Grant Belgard: [00:13:23] So I think neurodegeneration is a really good use case because we do know there is some degree of genetic overlap, several neurodegenerative diseases and also gene expression signatures associated with age and then GTLS for those and so on have been identified in the context of brain age. What concerns me a bit though about the paradigm of slowing aging overall and having a substantial impact on the rate of age associated disease is as if there were a single underlying factor of aging that affected overall physiology in a similar way, something analogous to G and intelligence or whatever, you might expect to see that in genome wide association studies of different age related diseases in different organ systems. And to have some of the usual suspects coming up time and time again and within certain classes of diseases of course. You see some of that neurodegeneration tau, for example, comes up quite often, but you see very, very frequently, which you would expect if you have age matched controls versus people with this disease or that disease. On the other hand, of course, there are many facets of age associated biomarkers that are strongly correlated with one another. So these frailty indices and so on. And of course we do have genetic associations with measures like that. So do you think about it as, okay, we will identify treatments that are effective for maybe somewhat broader classes of diseases and reducing the rate of onset? Or do you think there is a good possibility of slowing everything down together?

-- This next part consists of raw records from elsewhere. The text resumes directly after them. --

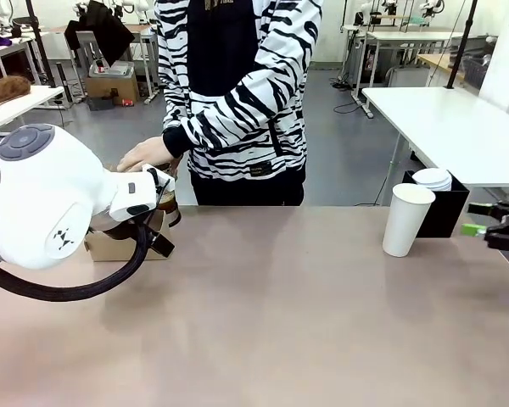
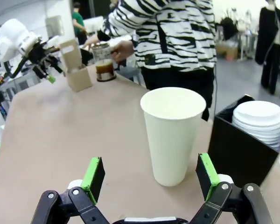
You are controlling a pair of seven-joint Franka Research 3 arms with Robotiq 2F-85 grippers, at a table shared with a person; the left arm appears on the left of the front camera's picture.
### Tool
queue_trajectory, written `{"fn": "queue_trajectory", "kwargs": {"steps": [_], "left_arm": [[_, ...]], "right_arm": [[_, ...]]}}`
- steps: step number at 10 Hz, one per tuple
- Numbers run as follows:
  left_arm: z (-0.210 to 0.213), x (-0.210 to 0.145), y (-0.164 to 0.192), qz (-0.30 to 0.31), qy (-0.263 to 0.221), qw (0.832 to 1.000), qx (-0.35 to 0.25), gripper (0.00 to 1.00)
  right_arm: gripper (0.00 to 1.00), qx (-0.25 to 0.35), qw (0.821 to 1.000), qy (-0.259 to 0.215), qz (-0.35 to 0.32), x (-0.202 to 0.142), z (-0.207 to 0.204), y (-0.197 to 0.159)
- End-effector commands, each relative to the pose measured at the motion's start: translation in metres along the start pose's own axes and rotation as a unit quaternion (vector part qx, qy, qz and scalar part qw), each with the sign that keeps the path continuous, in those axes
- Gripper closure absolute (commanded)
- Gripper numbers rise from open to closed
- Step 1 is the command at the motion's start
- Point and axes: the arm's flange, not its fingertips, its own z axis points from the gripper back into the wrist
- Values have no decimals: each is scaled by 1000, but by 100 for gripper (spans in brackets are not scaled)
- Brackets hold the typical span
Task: Pour a drink into a cup and package it in a carrier.
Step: Pick up the 600 ml Paper Cup and place it in the middle top area of the table.
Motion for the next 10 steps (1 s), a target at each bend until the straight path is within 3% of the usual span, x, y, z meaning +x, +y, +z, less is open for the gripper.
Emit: {"fn": "queue_trajectory", "kwargs": {"steps": [1,4,6,7,10], "left_arm": [[0,0,1,1,-1,1000,-1,0],[0,0,1,1,-1,1000,-1,0],[0,0,1,1,-1,1000,-1,0],[0,0,1,1,-1,1000,-1,0],[0,0,1,1,-1,1000,-1,0]], "right_arm": [[0,2,999,-39,29,-31,-19,-18],[0,-42,995,-80,29,-47,-46,-18],[0,-80,995,-54,8,-37,-44,-19],[0,-34,997,-67,1,-48,-44,-18],[0,-67,996,-61,-19,-47,-47,-31]]}}
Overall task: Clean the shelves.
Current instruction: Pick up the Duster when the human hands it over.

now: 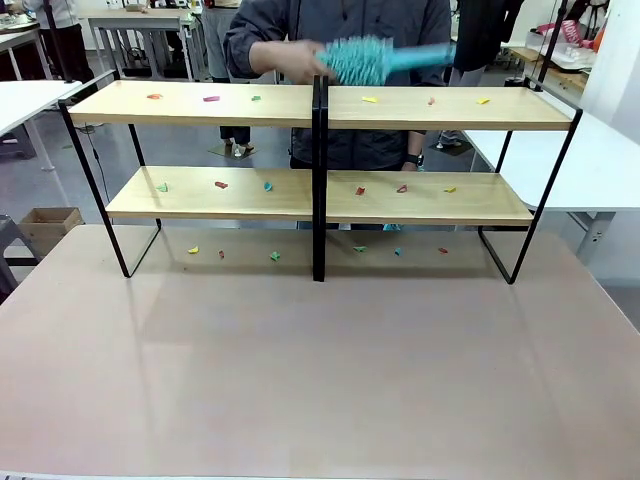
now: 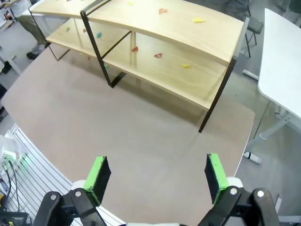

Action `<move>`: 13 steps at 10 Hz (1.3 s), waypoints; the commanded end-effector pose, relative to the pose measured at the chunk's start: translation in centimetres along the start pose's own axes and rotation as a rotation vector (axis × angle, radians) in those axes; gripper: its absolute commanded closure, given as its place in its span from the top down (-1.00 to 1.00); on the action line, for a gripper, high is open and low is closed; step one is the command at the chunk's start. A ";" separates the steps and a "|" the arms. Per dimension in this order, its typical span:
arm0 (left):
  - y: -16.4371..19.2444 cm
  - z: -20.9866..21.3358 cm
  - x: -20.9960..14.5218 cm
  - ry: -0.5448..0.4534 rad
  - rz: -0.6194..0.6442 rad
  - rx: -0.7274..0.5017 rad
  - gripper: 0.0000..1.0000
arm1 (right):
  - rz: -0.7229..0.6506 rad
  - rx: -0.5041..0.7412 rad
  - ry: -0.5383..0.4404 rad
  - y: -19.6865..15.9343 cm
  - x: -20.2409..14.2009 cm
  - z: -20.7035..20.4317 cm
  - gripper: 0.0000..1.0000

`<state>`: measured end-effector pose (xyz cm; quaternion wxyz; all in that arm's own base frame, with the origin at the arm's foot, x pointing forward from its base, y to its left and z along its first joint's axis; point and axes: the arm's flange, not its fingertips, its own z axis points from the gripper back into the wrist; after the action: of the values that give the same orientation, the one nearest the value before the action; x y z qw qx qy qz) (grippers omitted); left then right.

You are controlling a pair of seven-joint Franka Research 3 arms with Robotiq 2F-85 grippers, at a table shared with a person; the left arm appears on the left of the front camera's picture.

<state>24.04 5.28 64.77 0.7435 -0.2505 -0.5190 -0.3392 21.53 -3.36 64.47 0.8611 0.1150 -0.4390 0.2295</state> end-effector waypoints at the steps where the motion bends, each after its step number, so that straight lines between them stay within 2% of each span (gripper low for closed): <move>1: 0.5 -0.4 -0.4 0.003 -0.001 0.005 1.00 | 0.002 0.032 -0.025 -0.4 0.7 -0.1 1.00; 2: 0.9 -0.6 -0.8 0.025 0.022 0.016 1.00 | -0.009 0.046 -0.020 -0.7 1.0 -0.3 1.00; 3: 1.2 -0.8 -1.1 0.106 0.062 0.048 1.00 | -0.009 0.055 -0.024 -0.6 1.1 -0.4 1.00; 4: 0.4 -0.3 -0.3 0.012 0.012 0.007 1.00 | -0.008 0.064 -0.034 -0.4 1.1 -0.6 1.00; 7: 0.4 -0.3 -0.3 0.012 0.012 0.007 1.00 | 0.017 0.136 -0.078 -0.4 2.0 -1.1 1.00; 13: 0.4 -0.3 -0.3 0.012 0.012 0.007 1.00 | 0.074 0.160 -0.110 -1.1 3.8 -0.3 1.00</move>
<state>24.42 5.65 64.31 0.7579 -0.2418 -0.5089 -0.3287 23.34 -2.61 67.06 0.8301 0.1623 -0.4614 0.2679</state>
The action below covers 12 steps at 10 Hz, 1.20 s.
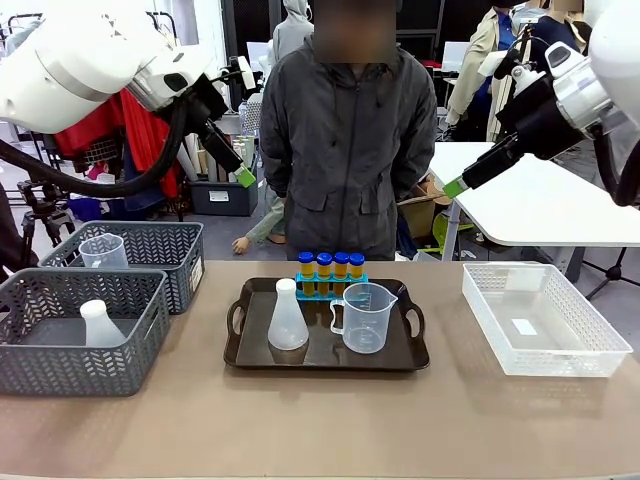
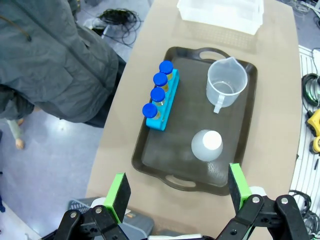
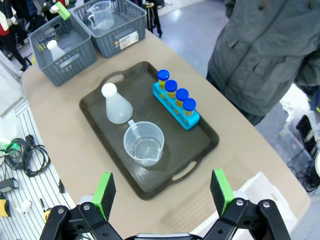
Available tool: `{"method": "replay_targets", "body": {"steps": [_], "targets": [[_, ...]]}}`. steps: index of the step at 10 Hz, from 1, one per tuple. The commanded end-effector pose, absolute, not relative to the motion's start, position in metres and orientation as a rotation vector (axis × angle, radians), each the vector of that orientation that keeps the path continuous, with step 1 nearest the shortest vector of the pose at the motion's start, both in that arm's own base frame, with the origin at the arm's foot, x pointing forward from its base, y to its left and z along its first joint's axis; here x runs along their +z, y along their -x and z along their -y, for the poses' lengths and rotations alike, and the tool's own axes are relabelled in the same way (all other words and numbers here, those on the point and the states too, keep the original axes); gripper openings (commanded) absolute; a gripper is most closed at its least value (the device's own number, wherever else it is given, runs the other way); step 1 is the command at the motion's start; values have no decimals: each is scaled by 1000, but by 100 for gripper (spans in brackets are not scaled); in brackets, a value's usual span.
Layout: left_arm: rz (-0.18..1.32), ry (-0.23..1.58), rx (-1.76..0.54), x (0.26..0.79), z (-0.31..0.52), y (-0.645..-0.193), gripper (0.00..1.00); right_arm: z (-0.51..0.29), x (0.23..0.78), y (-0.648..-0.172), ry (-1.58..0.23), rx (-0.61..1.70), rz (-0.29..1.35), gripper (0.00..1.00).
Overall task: Prepare the laboratory tools.
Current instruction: Pick up one Small flask and place it on the Handle tray.
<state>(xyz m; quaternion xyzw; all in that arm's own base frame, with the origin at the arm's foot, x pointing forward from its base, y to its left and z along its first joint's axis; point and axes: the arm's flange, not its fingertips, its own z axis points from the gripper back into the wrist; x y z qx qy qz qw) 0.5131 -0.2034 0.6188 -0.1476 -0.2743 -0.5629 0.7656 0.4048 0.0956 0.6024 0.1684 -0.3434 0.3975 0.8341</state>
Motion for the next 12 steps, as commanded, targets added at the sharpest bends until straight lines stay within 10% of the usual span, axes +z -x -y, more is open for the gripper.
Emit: {"method": "replay_targets", "body": {"steps": [1,12], "targets": [[594,323,-1220,620,201,-512,100,-95,603,-406,-388,840,739,100],[594,323,-1220,620,201,-512,100,-95,603,-406,-388,840,739,100]]}}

Yuri Deigin: [00:15:38] I think theoretically there is a good possibility of slowing things down together. I think aging is centrally regulated, to be honest. I think actually it’s a program and I know I’m a minority opinion on this because there’s so many life stages that are definitely centrally regulated. And we have to have in a very coordinated concert to be developing just at the right time and the right proportions to have an embryo develop properly and also to have puberty onset at the right time and all organs start growing at the right time. So there is obviously a central synchronization mechanism. Now we still haven’t figured it out how exactly it occurs and well, there are some hypotheses that the hypothalamus could be one such controlling master regulator of aging because it is actually controlling a lot of daily monthly processes or maybe even on a longer time scale obviously. During embryogenesis it plays a very important role. That said, I think this is a parallel search for this master synchronization system. And also, of course, I think if we were able to slow down development, we see that that obviously slows down aging or actually puts aging on pause if we’re able to delay the onset of sexual maturity. And actually some people are pursuing that as a rejuvenation strategy. There is a gerontologist in Ukraine, Valerie Golub, who’s studying this in rats and reptilian, trying to see because obviously we’ve seen in many organisms that neoteny greatly extends lifespan and also experimentally, if you’re able to pause development or slow down development, that also extends lifespan. And it seems to put aging on pause.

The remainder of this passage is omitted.